» Assignment
Repeat the lines of the data exactly, from the first one through the one that contains "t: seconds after".

(Beginning of Data section)

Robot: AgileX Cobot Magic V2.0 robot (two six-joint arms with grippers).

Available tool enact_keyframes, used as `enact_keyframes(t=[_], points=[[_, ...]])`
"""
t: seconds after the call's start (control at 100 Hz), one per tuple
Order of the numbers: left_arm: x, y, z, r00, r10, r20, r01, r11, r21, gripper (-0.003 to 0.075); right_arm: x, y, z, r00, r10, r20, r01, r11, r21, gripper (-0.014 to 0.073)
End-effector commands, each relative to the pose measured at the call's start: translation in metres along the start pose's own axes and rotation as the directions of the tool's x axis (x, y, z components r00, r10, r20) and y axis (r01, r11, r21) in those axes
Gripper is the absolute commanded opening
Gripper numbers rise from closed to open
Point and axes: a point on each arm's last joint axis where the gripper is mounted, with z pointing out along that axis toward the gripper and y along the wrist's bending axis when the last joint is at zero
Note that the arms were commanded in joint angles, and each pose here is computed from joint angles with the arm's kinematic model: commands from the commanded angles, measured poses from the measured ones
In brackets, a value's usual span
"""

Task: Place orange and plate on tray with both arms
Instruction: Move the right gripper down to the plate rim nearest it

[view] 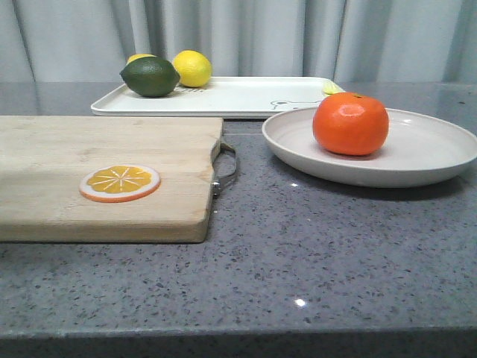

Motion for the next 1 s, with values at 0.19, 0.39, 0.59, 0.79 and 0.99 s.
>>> enact_keyframes(t=[0.19,0.39,0.59,0.79,0.99], points=[[0.028,0.004,-0.029,0.98,-0.021,0.196,0.018,1.0,0.014,-0.0019,-0.018,0.002,0.003,0.999,-0.007,0.032,0.008,1.0,-0.003,-0.0059],[0.041,0.006,-0.032,0.978,-0.021,0.206,0.018,1.0,0.015,-0.0019,-0.036,0.003,0.02,0.997,-0.007,-0.082,0.008,1.0,0.016,-0.0059],[0.042,0.006,-0.031,0.979,-0.021,0.201,0.018,1.0,0.014,-0.0019,-0.065,0.011,0.045,0.985,-0.035,-0.167,0.036,0.999,0.001,-0.0001],[0.042,0.006,-0.031,0.979,-0.021,0.201,0.018,1.0,0.014,-0.0018,-0.085,0.026,0.076,0.96,-0.064,-0.274,0.056,0.998,-0.037,0.0215],[0.043,0.006,-0.031,0.98,-0.021,0.199,0.018,1.0,0.014,-0.0019,-0.094,0.036,0.108,0.904,-0.003,-0.428,-0.016,0.999,-0.041,0.029]])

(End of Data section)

» Exercise result
Robot: AgileX Cobot Magic V2.0 robot (two six-joint arms with grippers).

Available tool enact_keyframes, used as `enact_keyframes(t=[_], points=[[_, ...]])`
"""
t: seconds after the call's start (control at 100 Hz), one per tuple

Nothing else belongs to this exercise.